| YOUR GOAL |
Every line of the data that includes "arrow" should be copied out.

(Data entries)
• • • • • • •

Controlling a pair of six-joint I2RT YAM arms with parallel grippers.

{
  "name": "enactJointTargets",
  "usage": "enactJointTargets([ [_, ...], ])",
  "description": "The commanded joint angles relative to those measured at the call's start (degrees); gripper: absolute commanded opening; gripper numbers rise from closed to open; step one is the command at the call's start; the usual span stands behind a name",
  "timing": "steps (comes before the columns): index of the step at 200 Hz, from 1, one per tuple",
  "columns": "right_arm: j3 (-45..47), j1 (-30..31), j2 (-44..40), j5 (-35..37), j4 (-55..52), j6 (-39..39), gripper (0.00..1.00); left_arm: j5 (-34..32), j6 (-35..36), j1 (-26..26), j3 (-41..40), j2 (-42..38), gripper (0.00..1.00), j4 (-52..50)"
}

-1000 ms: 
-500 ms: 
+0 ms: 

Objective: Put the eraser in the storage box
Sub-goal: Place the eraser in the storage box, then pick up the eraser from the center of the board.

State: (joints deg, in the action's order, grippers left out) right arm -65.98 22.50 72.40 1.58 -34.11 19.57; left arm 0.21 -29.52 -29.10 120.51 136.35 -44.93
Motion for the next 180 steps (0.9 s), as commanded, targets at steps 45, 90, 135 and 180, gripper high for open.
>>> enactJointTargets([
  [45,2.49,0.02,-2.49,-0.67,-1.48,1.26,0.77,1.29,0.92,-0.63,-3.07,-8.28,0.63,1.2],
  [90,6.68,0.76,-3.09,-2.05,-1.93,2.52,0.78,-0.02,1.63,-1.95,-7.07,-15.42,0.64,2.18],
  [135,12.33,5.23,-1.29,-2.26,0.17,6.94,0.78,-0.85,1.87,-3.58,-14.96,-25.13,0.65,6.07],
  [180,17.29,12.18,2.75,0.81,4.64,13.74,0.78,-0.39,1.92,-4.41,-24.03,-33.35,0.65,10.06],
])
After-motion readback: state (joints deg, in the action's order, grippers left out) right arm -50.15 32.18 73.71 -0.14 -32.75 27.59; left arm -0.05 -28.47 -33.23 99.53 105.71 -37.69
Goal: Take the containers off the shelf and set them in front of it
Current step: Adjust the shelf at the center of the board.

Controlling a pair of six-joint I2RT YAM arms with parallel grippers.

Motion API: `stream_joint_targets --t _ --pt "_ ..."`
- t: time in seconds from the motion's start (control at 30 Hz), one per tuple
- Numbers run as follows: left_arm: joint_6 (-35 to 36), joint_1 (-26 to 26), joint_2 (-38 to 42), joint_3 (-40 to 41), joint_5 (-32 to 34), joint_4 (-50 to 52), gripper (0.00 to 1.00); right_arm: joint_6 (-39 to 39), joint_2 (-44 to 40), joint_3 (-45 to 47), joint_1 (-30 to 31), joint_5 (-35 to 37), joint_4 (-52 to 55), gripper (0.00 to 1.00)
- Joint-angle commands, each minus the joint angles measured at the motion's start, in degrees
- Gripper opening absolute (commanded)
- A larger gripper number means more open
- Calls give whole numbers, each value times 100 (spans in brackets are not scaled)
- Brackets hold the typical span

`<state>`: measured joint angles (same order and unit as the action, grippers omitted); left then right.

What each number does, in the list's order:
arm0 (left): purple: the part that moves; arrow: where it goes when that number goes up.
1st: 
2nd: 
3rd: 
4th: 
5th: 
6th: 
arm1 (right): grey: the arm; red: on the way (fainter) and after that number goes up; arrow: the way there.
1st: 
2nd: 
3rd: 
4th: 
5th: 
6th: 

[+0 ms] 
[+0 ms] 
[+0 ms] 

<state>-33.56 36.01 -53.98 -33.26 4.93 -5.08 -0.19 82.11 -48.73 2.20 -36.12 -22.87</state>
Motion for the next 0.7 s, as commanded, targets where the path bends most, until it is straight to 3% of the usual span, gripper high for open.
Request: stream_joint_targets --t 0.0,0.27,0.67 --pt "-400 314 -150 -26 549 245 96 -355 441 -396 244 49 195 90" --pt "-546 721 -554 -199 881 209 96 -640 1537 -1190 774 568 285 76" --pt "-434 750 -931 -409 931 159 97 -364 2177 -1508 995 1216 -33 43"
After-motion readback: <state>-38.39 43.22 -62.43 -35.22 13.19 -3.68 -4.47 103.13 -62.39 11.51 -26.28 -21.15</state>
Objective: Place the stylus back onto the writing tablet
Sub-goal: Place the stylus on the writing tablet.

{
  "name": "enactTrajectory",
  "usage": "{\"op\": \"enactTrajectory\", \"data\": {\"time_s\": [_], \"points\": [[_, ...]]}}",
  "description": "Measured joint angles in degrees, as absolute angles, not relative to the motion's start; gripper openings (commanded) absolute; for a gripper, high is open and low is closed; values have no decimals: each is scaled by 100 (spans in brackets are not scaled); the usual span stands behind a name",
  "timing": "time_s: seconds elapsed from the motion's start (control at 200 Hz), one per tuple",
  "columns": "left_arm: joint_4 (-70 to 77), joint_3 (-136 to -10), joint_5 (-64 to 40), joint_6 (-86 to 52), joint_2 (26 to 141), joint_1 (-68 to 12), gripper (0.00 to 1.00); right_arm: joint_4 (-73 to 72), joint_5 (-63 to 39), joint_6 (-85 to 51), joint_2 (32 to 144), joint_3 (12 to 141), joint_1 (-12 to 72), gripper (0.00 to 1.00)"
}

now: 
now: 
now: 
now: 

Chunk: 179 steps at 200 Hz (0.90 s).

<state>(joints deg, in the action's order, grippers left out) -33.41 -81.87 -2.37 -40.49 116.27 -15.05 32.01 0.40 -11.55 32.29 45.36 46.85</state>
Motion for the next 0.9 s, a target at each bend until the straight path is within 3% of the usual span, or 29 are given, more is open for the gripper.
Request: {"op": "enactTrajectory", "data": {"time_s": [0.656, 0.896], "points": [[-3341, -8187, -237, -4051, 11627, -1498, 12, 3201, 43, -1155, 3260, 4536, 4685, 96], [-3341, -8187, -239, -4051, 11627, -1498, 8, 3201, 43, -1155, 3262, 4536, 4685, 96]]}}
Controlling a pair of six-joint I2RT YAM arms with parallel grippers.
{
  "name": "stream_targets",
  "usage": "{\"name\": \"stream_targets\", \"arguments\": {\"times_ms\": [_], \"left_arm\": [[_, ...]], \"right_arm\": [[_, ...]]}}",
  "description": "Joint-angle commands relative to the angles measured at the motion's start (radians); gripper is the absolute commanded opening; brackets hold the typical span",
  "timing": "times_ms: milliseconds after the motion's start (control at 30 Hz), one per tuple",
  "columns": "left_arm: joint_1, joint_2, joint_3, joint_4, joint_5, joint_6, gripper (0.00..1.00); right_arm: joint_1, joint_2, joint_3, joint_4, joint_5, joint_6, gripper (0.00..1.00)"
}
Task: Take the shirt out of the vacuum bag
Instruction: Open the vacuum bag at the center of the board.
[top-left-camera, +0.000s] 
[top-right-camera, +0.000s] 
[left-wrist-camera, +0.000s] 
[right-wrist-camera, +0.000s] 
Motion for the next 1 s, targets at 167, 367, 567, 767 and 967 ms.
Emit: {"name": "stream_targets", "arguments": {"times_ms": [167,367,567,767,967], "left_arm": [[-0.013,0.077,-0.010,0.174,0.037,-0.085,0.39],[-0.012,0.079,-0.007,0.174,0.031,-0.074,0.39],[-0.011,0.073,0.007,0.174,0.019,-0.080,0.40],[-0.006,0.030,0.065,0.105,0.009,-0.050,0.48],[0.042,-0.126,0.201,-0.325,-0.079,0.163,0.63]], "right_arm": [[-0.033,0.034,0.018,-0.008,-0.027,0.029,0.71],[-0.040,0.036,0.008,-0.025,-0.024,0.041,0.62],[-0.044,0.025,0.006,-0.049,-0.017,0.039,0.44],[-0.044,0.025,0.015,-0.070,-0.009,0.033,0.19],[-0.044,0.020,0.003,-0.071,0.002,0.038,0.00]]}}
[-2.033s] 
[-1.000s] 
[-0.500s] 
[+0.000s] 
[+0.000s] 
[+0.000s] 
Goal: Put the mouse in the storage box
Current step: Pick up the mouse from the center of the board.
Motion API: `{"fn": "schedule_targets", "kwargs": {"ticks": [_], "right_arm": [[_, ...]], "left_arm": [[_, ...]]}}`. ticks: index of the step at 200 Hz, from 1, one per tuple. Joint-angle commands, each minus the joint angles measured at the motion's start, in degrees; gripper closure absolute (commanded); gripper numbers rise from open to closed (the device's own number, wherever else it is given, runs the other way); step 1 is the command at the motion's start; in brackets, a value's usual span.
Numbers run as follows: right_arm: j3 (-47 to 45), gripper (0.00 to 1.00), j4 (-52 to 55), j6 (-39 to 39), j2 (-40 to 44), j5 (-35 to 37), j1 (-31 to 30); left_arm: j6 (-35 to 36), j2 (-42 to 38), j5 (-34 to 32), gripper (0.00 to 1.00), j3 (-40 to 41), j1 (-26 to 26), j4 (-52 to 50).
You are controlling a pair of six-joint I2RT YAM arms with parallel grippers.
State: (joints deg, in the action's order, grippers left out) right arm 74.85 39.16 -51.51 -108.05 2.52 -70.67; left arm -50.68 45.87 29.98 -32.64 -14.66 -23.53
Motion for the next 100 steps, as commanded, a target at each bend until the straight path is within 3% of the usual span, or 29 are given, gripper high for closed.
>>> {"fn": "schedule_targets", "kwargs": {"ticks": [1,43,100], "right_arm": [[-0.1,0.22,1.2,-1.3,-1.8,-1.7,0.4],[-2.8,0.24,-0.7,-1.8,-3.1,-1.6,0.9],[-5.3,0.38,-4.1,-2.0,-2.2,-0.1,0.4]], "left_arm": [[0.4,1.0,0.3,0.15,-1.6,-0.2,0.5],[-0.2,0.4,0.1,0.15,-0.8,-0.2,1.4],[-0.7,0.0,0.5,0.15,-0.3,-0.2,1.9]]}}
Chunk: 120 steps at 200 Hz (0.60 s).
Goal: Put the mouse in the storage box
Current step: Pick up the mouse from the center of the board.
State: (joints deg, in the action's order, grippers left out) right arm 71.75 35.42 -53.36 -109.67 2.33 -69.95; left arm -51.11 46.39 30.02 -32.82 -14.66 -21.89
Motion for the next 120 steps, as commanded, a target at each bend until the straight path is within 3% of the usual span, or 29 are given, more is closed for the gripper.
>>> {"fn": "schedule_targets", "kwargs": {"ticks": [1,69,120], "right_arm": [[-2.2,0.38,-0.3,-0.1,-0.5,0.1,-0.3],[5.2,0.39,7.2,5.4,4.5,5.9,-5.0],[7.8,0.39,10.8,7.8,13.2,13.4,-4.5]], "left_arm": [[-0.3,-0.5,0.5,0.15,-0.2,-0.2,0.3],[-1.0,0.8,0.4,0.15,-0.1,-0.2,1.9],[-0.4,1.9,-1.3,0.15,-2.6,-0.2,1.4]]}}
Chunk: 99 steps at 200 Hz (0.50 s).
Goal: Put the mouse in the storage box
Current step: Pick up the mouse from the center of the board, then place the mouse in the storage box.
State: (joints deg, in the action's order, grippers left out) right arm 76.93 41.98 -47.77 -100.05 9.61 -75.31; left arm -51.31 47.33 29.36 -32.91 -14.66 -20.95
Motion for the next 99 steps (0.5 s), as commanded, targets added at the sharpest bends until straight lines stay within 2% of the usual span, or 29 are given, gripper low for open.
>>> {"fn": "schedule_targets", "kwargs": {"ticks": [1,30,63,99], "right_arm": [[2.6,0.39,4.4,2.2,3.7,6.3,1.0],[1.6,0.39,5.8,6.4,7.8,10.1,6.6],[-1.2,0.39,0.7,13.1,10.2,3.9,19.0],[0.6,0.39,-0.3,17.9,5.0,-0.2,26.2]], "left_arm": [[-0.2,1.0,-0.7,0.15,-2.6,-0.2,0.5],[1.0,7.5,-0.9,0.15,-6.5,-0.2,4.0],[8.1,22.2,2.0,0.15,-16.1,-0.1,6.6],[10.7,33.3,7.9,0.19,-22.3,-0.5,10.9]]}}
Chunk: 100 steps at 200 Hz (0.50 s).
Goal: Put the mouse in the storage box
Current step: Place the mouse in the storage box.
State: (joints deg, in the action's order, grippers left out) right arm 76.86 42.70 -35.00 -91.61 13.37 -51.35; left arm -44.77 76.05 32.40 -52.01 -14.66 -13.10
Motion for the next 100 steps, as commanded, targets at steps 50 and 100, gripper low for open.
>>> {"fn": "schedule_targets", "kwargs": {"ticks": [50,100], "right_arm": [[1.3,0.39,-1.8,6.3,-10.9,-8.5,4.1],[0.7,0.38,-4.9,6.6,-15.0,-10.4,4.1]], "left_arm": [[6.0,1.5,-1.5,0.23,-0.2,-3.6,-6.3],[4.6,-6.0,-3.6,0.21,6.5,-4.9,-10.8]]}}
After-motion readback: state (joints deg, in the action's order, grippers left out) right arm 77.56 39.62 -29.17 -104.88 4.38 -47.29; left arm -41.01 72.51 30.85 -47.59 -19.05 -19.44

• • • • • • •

| RESULT OF THIS EXERCISE |
arm0 (left): purple: the part that moves; arrow: where it goes when that number goes up.
arm1 (right): grey: the arm; red: on the way (fainter) and after that number goes up; arrow: the way there.

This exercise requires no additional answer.